Personal information
- Born: May 12, 1964 (age 62) Dallas, Texas, United States
- Occupation: Trainer

Horse racing career
- Sport: Horse racing
- Career wins: 2,630+ (ongoing)

Major racing wins
- Royal Heroine Stakes (2004) Arlington-Washington Futurity Stakes (2003) Silverbulletday Stakes (2006) Aegon Turf Sprint Stakes (2008) Shakertown Stakes (2008) Remington Springboard Mile Stakes (2010, 2013)

Significant horses
- Cactus Ridge, Mr. Nightlinger

= W. Bret Calhoun =

American racehorse trainer

W. Bret Calhoun (born May 12, 1964, in Dallas, Texas) is an American Thoroughbred racehorse trainer. The son of a school teacher who also owned and trained horses, he attended Texas Tech University but left before graduating.
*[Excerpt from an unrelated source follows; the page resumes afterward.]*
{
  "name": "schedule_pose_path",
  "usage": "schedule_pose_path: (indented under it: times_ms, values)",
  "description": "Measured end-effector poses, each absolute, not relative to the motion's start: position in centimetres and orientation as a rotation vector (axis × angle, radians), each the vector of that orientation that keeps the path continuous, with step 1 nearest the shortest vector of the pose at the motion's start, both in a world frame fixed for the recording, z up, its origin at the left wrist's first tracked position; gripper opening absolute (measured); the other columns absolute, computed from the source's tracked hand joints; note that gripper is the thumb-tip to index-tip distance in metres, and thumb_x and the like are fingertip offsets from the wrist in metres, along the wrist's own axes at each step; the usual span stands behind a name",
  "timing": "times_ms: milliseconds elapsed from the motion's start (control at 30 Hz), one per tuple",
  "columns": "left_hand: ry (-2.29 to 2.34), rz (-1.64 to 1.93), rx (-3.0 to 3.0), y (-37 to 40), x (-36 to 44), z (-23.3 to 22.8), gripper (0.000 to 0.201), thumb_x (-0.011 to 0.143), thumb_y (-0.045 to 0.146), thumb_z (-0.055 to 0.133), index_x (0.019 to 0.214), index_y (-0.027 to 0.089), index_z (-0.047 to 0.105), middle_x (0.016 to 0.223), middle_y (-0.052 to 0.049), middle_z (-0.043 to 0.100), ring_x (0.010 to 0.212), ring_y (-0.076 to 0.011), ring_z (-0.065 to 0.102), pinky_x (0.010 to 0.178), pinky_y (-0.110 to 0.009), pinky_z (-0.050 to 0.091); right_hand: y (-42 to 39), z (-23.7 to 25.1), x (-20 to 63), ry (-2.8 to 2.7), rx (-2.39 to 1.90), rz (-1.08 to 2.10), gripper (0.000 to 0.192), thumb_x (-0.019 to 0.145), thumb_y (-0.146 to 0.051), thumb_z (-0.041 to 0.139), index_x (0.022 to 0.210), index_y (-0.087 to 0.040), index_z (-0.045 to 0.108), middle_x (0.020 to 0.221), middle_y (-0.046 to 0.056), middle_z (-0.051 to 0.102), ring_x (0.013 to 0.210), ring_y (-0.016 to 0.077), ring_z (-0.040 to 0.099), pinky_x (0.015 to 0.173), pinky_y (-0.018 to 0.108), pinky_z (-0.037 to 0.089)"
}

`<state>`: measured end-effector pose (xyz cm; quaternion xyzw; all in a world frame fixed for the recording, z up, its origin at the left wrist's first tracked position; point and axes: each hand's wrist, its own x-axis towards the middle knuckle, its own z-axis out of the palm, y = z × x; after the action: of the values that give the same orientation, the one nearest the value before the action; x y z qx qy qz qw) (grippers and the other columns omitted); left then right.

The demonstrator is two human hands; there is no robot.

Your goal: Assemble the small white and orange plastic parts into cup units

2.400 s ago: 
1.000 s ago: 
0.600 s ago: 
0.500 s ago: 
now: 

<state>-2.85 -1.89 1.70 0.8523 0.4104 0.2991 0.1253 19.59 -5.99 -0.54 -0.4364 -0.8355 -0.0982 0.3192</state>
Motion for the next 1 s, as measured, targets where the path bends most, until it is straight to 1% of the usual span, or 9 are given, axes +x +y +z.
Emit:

Calhoun began his professional training career in 1993 and earned his first win on April 1, 1994. He has competed regularly at Louisiana Downs and Fair Grounds Race Course in Louisiana and in Texas at Sam Houston Race Park, Oklahoma City's Remington Park, and Lone Star Park. In Kentucky in 2008, Calhoun won the Aegon Turf Sprint Stakes at Churchill Downs and the Grade I Shakertown Stakes at Keeneland Race Course with Mr. Nightlinger.

In 2008, Bret Calhoun finished fourth in total wins for the year among all trainers in the United States. His horses won 228 races and earned $5,226,163.